Either name of the file to read from or a raw vector representing the PNG file content.

native

determines the image representation - if FALSE (the default) then the result is an array, if TRUE then the result is a native raster representation.

info

logical, if TRUE additional "info" attribute is attached to the result containing information from optional tags in the file (such as bit depth, resolution, gamma, text etc.). If the PNG file contains R metadata, it will also contain a "metadata" attribute with the unserialized R object.

Value

If native is FALSE then an array of the dimensions height x width x channels. If there is only one channel the result is a matrix. The values are reals between 0 and 1. If native is TRUE then an object of the class nativeRaster is returned instead. The latter cannot be easily computed on but is the most efficient way to draw using rasterImage.

Most common files decompress into RGB (3 channels), RGBA (4 channels), Grayscale (1 channel) or GA (2 channels). Note that G and GA images cannot be directly used in rasterImage unless native is set to TRUE because rasterImage requires RGB or RGBA format (nativeRaster is always 8-bit RGBA).

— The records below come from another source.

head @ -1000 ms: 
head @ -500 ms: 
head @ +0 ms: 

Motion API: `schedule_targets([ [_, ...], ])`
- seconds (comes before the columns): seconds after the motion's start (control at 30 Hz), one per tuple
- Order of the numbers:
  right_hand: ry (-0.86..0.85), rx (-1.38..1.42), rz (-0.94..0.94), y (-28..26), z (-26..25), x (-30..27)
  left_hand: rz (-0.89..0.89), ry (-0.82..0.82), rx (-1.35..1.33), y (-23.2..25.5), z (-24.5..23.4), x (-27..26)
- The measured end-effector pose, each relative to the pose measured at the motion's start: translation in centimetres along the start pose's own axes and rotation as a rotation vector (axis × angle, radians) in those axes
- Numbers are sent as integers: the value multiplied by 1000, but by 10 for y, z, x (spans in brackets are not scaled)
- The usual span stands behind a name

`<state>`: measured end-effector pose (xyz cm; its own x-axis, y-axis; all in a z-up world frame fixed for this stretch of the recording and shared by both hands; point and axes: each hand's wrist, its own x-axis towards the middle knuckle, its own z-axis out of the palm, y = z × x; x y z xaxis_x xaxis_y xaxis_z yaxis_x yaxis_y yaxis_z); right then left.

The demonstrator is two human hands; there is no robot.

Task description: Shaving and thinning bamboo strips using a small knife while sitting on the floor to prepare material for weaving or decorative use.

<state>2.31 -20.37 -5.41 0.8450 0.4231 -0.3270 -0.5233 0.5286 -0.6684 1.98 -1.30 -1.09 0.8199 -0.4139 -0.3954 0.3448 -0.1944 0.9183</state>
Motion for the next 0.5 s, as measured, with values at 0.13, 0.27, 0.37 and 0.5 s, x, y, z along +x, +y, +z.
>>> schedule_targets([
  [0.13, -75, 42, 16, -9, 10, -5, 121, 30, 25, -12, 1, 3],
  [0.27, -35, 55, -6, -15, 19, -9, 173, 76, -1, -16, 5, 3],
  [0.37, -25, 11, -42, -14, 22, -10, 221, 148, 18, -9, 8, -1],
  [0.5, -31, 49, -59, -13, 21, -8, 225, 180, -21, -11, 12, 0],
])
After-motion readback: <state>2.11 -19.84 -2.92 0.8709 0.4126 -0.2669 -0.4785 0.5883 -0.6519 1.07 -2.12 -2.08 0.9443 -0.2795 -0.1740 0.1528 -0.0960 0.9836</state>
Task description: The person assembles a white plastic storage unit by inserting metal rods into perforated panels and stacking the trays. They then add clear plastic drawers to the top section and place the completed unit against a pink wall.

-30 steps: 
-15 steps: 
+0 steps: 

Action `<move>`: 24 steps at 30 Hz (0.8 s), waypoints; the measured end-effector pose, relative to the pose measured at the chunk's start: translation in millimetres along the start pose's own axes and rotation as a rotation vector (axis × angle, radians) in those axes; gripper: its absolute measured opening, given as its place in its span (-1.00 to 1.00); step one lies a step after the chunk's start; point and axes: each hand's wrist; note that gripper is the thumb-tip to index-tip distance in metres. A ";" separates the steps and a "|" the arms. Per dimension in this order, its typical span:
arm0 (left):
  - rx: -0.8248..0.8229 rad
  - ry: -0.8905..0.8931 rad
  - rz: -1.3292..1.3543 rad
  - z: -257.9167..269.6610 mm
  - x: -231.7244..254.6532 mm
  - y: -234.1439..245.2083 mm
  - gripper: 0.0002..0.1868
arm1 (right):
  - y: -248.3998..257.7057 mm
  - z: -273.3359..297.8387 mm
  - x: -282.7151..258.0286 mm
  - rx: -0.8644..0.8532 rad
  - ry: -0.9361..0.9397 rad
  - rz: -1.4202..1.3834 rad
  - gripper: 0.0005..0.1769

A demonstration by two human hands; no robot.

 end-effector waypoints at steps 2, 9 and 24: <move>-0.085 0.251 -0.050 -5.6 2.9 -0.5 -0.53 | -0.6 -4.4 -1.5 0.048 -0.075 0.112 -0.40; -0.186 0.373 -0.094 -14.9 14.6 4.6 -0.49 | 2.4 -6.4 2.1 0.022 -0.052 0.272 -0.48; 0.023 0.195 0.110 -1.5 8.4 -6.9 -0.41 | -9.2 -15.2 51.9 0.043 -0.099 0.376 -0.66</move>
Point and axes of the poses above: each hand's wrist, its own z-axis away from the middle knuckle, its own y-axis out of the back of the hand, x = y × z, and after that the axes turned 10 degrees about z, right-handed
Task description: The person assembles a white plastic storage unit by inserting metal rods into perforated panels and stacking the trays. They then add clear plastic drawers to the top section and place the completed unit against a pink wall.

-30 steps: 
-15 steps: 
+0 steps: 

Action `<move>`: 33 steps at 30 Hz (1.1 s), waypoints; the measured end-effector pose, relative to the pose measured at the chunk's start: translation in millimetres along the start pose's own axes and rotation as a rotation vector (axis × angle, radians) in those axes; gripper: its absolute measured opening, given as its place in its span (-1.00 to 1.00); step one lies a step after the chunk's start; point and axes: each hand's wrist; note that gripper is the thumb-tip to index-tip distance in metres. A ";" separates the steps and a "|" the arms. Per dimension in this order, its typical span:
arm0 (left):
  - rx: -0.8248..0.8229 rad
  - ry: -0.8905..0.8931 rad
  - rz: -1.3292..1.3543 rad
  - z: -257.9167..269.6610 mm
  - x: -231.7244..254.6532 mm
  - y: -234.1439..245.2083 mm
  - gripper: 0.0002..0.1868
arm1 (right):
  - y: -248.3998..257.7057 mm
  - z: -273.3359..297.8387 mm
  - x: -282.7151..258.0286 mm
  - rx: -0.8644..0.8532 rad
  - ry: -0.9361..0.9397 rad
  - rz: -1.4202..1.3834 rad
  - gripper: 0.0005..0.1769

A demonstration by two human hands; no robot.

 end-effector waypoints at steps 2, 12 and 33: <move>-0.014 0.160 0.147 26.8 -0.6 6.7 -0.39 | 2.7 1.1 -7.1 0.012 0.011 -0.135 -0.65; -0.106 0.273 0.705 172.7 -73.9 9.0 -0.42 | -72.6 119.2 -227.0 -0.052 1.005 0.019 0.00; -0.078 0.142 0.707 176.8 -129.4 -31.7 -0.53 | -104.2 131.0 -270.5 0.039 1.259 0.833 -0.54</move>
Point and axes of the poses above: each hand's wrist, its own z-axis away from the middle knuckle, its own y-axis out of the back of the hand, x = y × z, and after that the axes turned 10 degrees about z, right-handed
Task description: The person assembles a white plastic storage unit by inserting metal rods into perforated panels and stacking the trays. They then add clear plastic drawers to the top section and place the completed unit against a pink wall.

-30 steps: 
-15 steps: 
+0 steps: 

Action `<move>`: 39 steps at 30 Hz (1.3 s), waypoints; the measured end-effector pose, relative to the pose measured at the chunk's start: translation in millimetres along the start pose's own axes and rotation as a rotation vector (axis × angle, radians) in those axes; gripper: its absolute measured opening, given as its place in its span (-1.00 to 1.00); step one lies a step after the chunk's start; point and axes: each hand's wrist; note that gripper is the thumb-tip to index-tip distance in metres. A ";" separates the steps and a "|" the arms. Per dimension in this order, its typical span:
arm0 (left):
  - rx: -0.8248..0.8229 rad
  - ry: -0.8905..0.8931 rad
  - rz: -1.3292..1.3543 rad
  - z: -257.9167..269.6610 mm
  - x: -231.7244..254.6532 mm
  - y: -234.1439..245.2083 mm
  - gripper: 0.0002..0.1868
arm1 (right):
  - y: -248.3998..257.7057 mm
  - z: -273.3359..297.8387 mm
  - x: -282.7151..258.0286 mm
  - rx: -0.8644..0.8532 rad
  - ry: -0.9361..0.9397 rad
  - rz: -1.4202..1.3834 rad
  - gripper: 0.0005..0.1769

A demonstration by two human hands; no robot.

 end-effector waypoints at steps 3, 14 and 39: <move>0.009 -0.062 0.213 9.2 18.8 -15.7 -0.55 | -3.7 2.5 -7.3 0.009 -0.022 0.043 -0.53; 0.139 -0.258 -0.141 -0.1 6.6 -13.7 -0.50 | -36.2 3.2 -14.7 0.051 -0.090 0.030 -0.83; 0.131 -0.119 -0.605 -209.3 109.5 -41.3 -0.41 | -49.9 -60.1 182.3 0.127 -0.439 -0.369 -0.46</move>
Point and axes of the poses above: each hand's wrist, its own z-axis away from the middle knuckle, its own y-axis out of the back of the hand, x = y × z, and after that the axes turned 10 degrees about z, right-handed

As of png 0.1-2 files with 16-bit channels are converted in full resolution to the array format, but the nativeRaster format only supports 8-bit and therefore a truncation is performed (eight least significant bits are dropped) with a warning if native is TRUE.

See also

Examples

# read a sample file (R logo)
img <- readPNG(system.file("img", "Rlogo.png", package="png"))

# read it also in native format
img.n <- readPNG(system.file("img", "Rlogo.png", package="png"), TRUE)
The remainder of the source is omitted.